TASK OBJECTIVE:
Copy every line from the material below that holds "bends".

RECORDS TO PROCESS:
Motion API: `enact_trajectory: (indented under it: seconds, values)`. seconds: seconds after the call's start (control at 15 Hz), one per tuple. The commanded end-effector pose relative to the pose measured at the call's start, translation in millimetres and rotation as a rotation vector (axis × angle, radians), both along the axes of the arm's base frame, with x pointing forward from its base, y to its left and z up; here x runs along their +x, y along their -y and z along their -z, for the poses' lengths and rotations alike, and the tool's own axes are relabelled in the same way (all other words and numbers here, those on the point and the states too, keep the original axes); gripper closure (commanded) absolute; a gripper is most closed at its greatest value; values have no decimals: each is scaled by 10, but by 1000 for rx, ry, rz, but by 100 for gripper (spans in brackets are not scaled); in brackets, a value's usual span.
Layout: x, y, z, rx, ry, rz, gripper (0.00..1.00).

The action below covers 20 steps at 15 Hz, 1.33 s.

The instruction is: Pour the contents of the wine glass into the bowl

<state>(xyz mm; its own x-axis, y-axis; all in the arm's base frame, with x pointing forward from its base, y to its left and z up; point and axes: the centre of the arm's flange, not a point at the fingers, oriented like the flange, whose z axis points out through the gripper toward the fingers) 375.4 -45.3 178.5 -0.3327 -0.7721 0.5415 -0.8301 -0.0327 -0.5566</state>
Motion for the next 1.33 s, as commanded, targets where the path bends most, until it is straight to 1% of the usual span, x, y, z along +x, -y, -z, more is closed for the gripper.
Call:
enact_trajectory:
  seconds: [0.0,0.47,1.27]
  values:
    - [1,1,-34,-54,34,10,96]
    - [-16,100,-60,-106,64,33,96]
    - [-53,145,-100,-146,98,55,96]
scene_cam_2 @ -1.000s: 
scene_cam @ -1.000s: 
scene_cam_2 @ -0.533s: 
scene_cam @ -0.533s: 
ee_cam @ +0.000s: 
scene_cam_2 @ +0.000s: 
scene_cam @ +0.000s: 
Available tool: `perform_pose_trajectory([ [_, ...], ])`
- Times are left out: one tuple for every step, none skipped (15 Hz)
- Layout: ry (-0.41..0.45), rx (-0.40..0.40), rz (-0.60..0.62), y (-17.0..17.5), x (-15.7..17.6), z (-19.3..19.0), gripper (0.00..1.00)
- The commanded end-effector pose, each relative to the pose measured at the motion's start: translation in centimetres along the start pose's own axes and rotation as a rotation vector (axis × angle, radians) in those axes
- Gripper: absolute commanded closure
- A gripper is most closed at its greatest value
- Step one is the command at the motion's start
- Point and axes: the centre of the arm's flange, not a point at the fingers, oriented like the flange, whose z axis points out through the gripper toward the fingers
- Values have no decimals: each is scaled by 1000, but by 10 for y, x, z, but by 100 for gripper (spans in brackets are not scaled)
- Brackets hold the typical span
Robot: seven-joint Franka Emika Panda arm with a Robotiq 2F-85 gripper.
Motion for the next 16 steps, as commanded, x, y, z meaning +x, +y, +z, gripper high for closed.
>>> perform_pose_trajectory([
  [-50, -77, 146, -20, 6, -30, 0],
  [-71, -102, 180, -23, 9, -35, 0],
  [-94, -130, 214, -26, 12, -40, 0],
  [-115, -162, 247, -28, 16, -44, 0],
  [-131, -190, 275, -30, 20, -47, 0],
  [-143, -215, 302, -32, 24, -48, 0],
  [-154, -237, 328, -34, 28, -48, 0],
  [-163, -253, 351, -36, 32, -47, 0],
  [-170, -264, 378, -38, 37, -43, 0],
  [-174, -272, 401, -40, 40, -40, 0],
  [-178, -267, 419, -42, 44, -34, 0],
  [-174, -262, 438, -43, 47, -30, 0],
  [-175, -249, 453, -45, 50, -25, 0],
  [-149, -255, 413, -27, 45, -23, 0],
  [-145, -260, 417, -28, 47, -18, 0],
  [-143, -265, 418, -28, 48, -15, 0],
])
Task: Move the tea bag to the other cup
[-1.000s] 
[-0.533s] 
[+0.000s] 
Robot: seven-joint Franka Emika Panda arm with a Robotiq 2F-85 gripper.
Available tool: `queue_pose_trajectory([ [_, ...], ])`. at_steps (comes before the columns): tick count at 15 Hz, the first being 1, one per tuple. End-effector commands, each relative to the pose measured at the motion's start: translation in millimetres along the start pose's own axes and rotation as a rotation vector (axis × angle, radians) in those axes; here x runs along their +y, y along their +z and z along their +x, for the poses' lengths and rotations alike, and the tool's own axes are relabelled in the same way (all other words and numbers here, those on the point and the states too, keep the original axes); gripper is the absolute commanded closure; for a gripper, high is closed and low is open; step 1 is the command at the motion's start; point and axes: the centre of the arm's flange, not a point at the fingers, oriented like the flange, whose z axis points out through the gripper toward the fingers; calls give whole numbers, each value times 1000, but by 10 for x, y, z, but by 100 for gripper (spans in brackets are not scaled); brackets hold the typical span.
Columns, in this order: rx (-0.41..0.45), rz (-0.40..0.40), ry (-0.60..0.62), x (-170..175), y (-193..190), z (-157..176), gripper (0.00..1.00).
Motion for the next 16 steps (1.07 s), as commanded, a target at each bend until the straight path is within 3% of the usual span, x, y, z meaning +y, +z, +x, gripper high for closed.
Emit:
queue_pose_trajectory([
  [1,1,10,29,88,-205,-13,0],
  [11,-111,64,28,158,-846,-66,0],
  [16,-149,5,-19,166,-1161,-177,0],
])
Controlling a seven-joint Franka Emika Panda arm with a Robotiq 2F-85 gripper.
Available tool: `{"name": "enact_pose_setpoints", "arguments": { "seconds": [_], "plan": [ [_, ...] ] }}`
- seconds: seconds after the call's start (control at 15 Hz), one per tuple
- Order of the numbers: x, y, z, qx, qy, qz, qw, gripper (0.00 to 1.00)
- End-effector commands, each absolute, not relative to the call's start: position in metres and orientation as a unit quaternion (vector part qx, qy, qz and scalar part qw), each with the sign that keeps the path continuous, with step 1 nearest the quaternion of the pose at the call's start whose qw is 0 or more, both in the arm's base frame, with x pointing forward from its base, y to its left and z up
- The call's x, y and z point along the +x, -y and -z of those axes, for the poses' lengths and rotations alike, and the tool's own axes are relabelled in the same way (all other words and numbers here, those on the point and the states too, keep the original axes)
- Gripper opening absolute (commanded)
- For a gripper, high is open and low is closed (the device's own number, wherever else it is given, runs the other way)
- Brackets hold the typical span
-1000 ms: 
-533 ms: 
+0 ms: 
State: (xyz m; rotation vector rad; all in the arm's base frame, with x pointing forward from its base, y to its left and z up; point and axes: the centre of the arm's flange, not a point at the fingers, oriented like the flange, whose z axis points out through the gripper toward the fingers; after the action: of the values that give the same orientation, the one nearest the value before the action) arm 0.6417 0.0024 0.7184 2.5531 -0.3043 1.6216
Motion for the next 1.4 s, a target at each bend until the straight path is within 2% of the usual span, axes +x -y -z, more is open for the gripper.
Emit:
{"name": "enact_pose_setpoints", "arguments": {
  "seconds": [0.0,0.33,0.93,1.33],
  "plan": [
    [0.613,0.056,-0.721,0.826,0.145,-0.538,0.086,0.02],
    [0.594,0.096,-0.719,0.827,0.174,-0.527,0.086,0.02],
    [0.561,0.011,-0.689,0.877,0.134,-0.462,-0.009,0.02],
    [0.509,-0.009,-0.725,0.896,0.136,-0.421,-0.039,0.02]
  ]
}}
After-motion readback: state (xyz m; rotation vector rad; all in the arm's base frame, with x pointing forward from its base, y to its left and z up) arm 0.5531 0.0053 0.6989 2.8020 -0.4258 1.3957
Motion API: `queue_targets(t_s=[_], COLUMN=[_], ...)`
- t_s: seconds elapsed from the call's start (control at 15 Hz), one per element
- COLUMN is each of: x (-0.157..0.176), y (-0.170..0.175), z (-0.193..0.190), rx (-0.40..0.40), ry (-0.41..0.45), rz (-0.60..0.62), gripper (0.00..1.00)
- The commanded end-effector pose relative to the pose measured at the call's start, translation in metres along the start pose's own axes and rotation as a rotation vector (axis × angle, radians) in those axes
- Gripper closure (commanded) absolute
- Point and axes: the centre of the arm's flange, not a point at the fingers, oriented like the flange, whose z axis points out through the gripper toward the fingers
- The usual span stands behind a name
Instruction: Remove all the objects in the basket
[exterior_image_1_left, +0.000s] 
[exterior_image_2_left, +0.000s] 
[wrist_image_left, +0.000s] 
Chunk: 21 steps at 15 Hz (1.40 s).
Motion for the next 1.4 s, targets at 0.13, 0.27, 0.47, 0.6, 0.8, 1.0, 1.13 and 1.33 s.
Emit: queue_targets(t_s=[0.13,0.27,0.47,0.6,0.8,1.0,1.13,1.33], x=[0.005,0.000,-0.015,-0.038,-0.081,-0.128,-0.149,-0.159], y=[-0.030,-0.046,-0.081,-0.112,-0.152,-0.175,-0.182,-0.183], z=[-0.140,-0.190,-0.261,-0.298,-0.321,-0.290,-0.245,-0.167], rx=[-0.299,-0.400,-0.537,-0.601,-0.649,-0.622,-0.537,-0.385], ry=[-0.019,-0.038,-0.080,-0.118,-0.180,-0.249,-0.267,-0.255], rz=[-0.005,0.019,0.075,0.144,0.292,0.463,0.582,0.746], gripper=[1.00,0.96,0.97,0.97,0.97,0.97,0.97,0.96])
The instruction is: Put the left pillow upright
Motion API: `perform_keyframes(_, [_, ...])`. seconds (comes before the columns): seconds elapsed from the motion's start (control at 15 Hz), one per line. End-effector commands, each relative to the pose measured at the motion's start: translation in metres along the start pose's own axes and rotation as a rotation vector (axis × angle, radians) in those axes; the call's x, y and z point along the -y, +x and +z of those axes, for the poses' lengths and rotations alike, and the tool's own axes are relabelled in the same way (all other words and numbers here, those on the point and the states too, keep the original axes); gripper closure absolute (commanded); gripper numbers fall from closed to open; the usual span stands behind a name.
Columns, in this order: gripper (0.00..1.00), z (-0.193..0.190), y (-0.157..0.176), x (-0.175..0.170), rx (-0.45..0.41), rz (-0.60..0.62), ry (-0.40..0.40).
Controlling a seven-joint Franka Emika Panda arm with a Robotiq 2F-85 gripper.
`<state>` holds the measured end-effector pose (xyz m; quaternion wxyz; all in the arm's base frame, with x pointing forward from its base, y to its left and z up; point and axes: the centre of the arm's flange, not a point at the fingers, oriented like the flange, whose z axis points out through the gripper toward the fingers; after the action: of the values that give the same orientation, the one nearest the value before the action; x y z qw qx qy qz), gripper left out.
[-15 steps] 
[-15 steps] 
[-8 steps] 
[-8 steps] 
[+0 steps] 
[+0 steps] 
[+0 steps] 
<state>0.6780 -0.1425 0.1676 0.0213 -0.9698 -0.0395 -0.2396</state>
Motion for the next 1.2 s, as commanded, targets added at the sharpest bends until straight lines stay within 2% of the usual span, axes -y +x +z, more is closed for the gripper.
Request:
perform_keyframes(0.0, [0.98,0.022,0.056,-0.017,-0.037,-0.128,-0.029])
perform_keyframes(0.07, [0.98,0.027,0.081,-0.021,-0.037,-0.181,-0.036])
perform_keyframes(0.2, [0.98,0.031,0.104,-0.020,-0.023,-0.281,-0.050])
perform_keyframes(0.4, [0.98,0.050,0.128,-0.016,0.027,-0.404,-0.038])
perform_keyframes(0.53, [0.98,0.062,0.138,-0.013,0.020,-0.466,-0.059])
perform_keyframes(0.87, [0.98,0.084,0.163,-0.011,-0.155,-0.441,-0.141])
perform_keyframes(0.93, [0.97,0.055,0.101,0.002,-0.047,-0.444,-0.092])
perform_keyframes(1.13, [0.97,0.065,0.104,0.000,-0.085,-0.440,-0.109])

RESPONSE TO THIS TASK:
Motion for the next 1.33 s, as commanded, targets where the path bends most, until it is straight to 1% of the usual span, x, y, z along +x, -y, -z, more is closed for the gripper.
Motion for the next 1.2 s, as commanded, targets added at the sharpest bends until straight lines stay within 2% of the usual span, axes -y +x +z, more is closed for the gripper.

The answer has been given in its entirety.